What to produce: Taking the line with "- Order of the" as the first and the line with "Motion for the" as the last, set down exactly every line in that range from the entries below, and no more.

[Collection entries]
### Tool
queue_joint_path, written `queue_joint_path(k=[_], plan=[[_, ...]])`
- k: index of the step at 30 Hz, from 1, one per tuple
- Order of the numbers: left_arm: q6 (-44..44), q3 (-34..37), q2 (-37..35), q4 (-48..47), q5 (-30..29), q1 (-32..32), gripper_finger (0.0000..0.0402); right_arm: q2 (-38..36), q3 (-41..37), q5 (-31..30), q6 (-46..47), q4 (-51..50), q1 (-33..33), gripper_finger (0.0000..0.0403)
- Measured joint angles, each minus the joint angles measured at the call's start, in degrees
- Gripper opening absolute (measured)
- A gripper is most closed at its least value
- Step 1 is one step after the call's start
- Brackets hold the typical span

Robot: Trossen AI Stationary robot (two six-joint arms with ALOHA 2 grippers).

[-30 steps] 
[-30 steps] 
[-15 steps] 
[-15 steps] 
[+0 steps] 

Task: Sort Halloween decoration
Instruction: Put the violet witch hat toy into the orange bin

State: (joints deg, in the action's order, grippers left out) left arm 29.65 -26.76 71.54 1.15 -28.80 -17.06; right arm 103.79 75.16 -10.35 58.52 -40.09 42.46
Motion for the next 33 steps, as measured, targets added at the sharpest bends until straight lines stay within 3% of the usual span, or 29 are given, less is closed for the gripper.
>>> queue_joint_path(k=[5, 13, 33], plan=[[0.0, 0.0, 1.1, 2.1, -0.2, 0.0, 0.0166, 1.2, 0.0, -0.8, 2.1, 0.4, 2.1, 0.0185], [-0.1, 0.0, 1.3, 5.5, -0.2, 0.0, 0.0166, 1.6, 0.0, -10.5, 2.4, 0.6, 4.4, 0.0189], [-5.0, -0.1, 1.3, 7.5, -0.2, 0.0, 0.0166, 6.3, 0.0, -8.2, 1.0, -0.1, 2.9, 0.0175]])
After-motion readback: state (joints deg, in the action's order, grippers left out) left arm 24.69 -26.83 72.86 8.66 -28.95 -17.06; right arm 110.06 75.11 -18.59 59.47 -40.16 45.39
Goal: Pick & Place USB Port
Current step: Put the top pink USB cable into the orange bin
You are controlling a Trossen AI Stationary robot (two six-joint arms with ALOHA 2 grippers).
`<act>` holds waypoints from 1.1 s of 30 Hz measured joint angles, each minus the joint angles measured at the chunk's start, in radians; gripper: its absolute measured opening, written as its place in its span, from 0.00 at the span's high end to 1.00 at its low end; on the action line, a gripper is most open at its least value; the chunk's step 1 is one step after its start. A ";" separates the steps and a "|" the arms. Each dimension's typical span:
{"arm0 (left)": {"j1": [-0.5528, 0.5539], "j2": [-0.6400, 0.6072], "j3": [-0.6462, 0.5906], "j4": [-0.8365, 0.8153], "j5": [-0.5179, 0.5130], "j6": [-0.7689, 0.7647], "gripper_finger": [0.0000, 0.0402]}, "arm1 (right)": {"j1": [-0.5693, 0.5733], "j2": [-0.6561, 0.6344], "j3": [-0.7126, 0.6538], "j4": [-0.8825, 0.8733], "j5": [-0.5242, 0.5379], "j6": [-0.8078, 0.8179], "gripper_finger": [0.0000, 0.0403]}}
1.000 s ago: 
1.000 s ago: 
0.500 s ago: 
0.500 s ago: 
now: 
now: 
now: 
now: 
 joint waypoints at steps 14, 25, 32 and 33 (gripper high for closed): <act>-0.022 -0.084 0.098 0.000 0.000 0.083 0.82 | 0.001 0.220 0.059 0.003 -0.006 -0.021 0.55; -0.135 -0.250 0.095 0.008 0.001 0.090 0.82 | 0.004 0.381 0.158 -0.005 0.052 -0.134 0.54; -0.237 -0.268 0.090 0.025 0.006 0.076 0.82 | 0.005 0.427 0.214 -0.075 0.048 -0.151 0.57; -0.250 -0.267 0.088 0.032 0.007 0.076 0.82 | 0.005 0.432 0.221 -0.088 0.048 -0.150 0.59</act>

Response:
- Order of the numbers: left_arm: q6 (-44..44), q3 (-34..37), q2 (-37..35), q4 (-48..47), q5 (-30..29), q1 (-32..32), gripper_finger (0.0000..0.0402); right_arm: q2 (-38..36), q3 (-41..37), q5 (-31..30), q6 (-46..47), q4 (-51..50), q1 (-33..33), gripper_finger (0.0000..0.0403)
- Measured joint angles, each minus the joint angles measured at the call's start, in degrees
- Gripper opening absolute (measured)
- A gripper is most closed at its least value
- Step 1 is one step after the call's start
- Brackets hold the typical span

Robot: Trossen AI Stationary robot (two six-joint arms with ALOHA 2 grippers).

[-30 steps] 
[-30 steps] 
[-15 steps] 
[-15 steps] 
[+0 steps] 

Task: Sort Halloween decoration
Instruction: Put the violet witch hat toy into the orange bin

State: (joints deg, in the action's order, grippers left out) left arm 29.65 -26.76 71.54 1.15 -28.80 -17.06; right arm 103.79 75.16 -10.35 58.52 -40.09 42.46
Motion for the next 33 steps, as measured, targets added at the sharpest bends until straight lines stay within 3% of the usual span, or 29 are given, less is closed for the gripper.

Nothing more belongs to this answer.